→ Directions: After locating the line with "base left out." in the data that follows, return it and every later line exactly, up to and including the line with "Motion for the".

§ §

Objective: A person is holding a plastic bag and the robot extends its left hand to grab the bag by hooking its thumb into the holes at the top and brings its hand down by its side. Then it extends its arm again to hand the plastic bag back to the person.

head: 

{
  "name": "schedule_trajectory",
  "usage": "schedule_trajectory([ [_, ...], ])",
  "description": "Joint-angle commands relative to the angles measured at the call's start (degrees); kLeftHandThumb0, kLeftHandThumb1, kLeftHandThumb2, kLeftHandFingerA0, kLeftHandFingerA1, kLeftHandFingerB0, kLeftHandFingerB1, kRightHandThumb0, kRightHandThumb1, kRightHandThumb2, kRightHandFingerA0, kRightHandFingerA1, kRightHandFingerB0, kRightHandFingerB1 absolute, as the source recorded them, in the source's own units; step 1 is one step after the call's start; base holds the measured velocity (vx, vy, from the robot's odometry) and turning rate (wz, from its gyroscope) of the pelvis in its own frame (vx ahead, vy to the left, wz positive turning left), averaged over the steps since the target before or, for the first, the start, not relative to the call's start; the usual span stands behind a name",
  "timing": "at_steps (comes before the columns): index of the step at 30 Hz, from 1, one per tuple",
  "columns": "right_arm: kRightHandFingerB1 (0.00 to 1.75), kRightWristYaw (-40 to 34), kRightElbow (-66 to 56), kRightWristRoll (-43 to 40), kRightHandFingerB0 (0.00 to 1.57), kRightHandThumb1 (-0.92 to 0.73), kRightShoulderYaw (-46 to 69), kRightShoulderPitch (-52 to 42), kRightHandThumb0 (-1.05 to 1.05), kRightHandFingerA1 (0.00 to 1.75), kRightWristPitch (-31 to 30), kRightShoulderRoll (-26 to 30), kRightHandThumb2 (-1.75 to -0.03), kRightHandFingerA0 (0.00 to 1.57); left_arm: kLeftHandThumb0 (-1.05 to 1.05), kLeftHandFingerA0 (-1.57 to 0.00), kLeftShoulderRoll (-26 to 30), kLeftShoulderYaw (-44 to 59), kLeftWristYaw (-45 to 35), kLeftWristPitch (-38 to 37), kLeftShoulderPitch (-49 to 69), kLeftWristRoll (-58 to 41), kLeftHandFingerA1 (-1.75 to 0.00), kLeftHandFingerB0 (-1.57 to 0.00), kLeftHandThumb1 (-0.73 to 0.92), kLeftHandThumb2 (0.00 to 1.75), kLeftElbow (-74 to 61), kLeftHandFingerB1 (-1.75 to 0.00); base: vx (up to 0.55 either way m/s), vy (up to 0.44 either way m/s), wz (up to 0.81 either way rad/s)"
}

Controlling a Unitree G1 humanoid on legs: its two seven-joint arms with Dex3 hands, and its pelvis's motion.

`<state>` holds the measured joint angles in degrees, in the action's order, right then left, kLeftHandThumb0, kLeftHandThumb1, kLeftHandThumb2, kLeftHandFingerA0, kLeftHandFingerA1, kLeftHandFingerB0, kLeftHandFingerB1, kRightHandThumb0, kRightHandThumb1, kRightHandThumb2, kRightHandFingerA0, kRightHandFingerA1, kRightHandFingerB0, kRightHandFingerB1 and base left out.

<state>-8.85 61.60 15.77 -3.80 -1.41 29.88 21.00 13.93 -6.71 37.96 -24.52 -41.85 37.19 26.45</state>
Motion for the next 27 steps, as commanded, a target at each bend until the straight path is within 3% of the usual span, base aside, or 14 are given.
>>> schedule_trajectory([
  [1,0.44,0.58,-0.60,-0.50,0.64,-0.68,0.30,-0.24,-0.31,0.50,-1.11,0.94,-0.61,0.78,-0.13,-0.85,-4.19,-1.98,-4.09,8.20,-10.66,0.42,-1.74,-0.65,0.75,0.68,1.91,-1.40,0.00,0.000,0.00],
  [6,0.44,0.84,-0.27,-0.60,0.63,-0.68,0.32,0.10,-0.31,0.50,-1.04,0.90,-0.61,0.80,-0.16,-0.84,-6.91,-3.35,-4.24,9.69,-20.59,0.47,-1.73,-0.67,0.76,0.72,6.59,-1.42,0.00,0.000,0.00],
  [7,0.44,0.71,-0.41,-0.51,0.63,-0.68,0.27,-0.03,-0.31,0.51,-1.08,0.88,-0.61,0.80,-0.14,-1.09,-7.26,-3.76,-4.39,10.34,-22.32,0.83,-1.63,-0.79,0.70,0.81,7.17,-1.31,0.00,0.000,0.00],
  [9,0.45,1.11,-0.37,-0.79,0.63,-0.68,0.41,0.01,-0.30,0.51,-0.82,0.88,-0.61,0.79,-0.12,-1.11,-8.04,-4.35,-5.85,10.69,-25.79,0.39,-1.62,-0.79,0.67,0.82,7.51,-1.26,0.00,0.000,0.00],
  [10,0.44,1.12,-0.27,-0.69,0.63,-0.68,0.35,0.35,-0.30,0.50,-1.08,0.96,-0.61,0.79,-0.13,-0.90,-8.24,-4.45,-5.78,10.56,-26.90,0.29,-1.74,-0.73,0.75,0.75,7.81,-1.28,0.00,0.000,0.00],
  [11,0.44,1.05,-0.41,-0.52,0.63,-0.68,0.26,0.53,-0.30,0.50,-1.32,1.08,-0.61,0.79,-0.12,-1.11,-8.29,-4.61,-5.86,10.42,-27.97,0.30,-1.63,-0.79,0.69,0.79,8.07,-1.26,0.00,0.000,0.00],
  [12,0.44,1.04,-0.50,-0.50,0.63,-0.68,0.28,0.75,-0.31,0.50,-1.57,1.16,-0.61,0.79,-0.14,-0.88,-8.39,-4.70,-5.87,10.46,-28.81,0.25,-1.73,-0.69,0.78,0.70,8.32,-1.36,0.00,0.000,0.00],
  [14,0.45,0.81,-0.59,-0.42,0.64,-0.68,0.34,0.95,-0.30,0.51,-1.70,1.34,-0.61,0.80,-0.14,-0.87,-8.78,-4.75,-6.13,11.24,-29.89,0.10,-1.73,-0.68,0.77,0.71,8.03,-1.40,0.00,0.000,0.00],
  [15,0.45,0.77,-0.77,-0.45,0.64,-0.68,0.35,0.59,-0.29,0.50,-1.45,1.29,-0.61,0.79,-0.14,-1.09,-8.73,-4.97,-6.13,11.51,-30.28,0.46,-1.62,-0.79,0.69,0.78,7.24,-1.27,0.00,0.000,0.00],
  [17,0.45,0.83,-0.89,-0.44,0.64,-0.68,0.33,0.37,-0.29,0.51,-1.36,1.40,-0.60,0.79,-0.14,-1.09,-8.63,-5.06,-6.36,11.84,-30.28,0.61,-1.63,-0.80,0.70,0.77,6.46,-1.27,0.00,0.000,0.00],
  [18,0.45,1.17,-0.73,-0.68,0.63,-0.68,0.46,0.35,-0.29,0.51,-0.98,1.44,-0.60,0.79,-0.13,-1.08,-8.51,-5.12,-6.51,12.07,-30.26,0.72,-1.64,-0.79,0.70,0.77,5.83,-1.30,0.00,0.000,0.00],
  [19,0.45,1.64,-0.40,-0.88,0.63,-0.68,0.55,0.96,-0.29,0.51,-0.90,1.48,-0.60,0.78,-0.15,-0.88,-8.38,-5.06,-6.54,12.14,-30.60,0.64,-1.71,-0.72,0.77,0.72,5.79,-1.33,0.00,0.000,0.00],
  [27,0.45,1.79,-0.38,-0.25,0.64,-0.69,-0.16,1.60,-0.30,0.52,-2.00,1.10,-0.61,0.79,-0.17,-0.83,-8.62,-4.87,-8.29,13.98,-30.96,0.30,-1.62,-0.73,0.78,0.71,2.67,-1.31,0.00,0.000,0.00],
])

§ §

→ Your solution:
`<state>` holds the measured joint angles in degrees, in the action's order, right then left, kLeftHandThumb0, kLeftHandThumb1, kLeftHandThumb2, kLeftHandFingerA0, kLeftHandFingerA1, kLeftHandFingerB0, kLeftHandFingerB1, kRightHandThumb0, kRightHandThumb1, kRightHandThumb2, kRightHandFingerA0, kRightHandFingerA1, kRightHandFingerB0, kRightHandFingerB1 and base left out.

<state>-8.85 61.60 15.77 -3.80 -1.41 29.88 21.00 13.93 -6.71 37.96 -24.52 -41.85 37.19 26.45</state>
Motion for the next 27 steps, as commanded, a target at each bend until the straight path is within 3% of the usual span, base aside, or 14 are given.

There's no more to the output.